* What you are asked to do
Set down the data again word for word. Skip any pictures.

* Recorded information
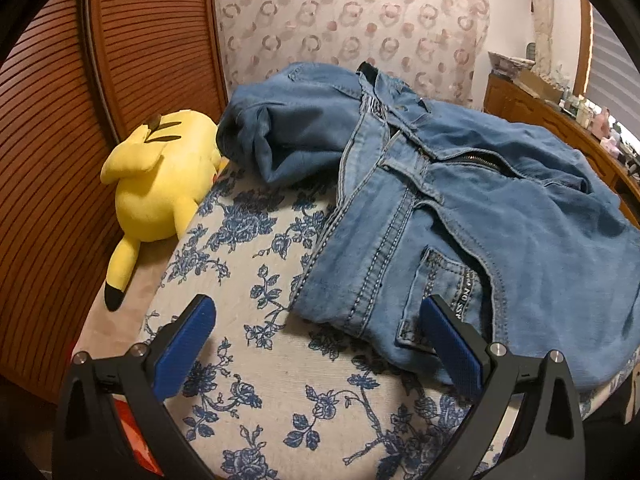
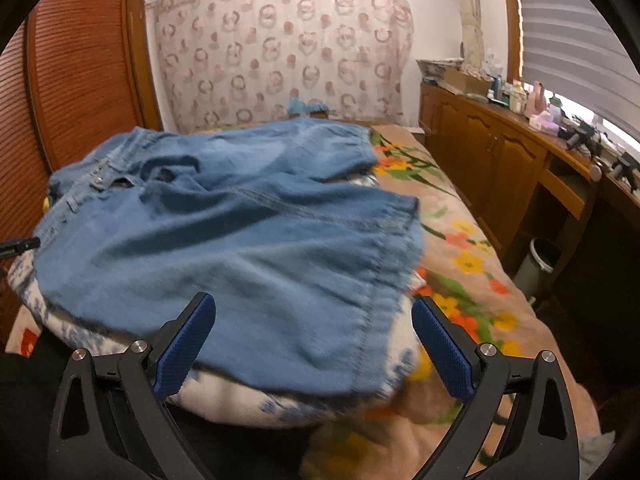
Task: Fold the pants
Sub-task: 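Close the right gripper on a jeans leg hem while the left gripper grips the waistband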
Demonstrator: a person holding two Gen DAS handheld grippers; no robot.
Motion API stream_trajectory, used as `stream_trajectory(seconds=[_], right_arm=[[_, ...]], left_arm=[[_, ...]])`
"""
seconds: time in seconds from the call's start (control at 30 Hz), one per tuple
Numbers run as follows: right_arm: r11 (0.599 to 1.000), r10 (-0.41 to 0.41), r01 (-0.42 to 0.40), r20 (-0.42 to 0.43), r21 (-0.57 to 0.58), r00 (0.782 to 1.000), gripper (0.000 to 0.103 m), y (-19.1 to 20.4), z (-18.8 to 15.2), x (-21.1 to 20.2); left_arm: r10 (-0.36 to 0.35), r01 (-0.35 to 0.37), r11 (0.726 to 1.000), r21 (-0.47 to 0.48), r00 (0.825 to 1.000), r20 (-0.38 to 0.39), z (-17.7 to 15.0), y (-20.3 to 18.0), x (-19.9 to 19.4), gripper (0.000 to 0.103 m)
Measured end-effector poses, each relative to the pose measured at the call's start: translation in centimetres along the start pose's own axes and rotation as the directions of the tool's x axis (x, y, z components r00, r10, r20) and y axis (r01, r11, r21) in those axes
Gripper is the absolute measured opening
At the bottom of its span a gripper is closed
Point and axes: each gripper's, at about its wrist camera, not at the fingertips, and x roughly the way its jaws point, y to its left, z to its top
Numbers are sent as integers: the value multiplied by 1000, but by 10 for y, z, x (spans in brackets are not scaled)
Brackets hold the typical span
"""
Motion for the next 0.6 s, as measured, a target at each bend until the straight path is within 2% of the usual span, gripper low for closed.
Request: stream_trajectory(seconds=[0.2, 0.33, 0.6], right_arm=[[999, 3, -1, -53, 46, 999, 97, -21, -18, 4], [999, 7, -4, -87, 35, 996, 93, -21, -24, 9], [1000, -4, 4, -96, 6, 995, 72, -20, -26, 11]], left_arm=[[-14, 13, 1000, -12, 1000, -17, -1, -1, 7, 103], [-31, 30, 999, -19, 999, -23, -1, 1, 9, 103], [-91, 91, 994, -62, 996, 5, 0, 14, 5, 95]])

* Answer to the exercise
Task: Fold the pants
Sub-task: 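Close the right gripper on a jeans leg hem while the left gripper grips the waistband
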Demonstrator: a person holding two Gen DAS handheld grippers; no robot.
Motion API stream_trajectory, used as `stream_trajectory(seconds=[_], right_arm=[[_, ...]], left_arm=[[_, ...]])`
"""
seconds: time in seconds from the call's start (control at 30 Hz), one per tuple
Numbers run as follows: right_arm: r11 (0.599 to 1.000), r10 (-0.41 to 0.41), r01 (-0.42 to 0.40), r20 (-0.42 to 0.43), r21 (-0.57 to 0.58), r00 (0.782 to 1.000), gripper (0.000 to 0.103 m), y (-19.1 to 20.4), z (-18.8 to 15.2), x (-21.1 to 20.2); left_arm: r10 (-0.36 to 0.35), r01 (-0.35 to 0.37), r11 (0.726 to 1.000), r21 (-0.47 to 0.48), r00 (0.825 to 1.000), r20 (-0.38 to 0.39), z (-17.7 to 15.0), y (-20.3 to 18.0), x (-19.9 to 19.4), gripper (0.000 to 0.103 m)
Measured end-effector poses, each relative to the pose measured at the call's start: translation in centimetres along the start pose's own axes and rotation as the directions of the tool's x axis (x, y, z components r00, r10, r20) and y axis (r01, r11, r21) in those axes
Gripper is the absolute measured opening
At the bottom of its span a gripper is closed
Point and axes: each gripper's, at about its wrist camera, not at the fingertips, and x roughly the way its jaws point, y to its left, z to its top
Numbers are sent as integers: the value multiplied by 1000, but by 10 for y, z, x (spans in brackets are not scaled)
Brackets hold the typical span
"""
Motion for the next 0.6 s, as measured, a target at each bend until the straight path is within 2% of the usual span, gripper low for closed.
Request: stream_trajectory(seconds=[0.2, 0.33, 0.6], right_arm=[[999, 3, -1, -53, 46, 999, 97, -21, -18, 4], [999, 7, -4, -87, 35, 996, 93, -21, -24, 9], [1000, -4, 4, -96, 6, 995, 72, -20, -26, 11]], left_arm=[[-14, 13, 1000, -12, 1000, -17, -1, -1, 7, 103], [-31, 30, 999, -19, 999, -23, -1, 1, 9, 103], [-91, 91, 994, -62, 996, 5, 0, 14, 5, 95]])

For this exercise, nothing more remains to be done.